Peter Singer argues–or at any rate argued–infanticide up to the age of one or so should be permissible on the grounds of total dependency, whether the dependent be inside or outside the womb. Wency’s is a good riposte to that macabre argument.
Regarding mandatory abortions for the socially pathologized–that’s many of us, folks–it still feels like a stretch. Then again, so did the idea that color blindness would go from being the liberal ideal to a reactionary position in the span of a few years, yet here we are. If my body, my choice fends off mandatory Covid shots, forced abortions are still a long way over the horizon. If they make the poke a must though, look out.

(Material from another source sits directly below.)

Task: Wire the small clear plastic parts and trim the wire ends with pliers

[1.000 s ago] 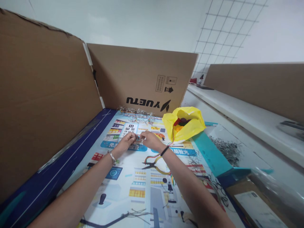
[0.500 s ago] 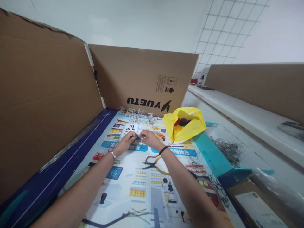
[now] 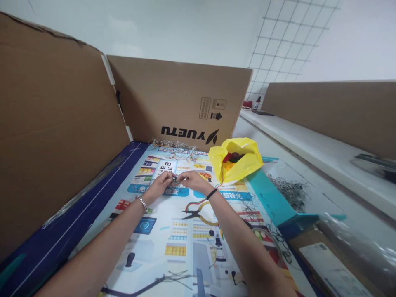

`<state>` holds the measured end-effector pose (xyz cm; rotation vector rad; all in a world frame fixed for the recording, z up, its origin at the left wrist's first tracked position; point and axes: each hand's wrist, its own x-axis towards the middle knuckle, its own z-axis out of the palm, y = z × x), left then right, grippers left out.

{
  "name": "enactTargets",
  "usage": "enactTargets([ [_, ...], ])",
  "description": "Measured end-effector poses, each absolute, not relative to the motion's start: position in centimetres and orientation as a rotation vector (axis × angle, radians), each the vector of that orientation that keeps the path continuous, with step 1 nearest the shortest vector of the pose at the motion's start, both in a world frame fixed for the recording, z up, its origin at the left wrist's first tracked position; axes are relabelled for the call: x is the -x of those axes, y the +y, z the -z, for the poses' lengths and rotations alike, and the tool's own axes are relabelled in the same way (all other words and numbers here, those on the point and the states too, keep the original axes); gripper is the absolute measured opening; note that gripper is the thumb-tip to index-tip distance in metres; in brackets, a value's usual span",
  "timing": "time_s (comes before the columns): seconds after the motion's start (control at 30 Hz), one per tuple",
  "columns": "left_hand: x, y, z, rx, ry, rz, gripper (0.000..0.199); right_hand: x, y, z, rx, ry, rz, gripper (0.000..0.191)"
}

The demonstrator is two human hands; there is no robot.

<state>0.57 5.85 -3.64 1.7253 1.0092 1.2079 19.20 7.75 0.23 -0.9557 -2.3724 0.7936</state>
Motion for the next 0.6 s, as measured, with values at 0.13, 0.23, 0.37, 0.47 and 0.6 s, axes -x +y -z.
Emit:
enactTargets([
  [0.13, -0.4, 5.6, 3.5, -1.783, 1.008, -1.21, 0.009, -19.1, 7.2, -0.9, 0.919, -2.505, -0.649, 0.037],
  [0.23, -0.5, 5.2, 3.1, -1.904, 1.005, -1.211, 0.01, -19.3, 6.8, -1.0, 0.914, -2.598, -0.553, 0.041],
  [0.37, -0.8, 4.7, 2.4, -2.037, 0.977, -1.23, 0.013, -19.7, 6.3, -1.1, 0.962, -2.664, -0.471, 0.043],
  [0.47, -1.0, 4.4, 2.2, -2.09, 0.943, -1.235, 0.015, -20.0, 6.0, -1.3, 1.006, -2.73, -0.377, 0.041],
  [0.6, -1.1, 4.3, 2.1, -2.12, 0.939, -1.242, 0.015, -20.2, 5.7, -1.6, 1.021, -2.769, -0.286, 0.044],
])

I am short (5’7) and it’s one reason I enjoy living in a Hispanic majority city. Most Hispanics are short and even the taller ones don’t seem to be obsessed with height the way white people are. Whites will make comments on me being short but Hispanics never do.
What is the ‘ideal’ height for a man? When it comes to normative traits with roughly normal distributions, my sense is two standard deviations above the average tends to be the sweet spot socially. That’s about 6’4″. Past that threshold, it becomes the first thing people notice and in the process transforms from being a nice attribute to being a defining characteristic.
Ask a new acquaintance about his religion, income, or ethnicity? That’s considered to be in poor taste. If he’s on the tail of the height distribution, however, it’s socially acceptable to ask if he plays basketball–even though you’re the fourteenth person who has asked him that today!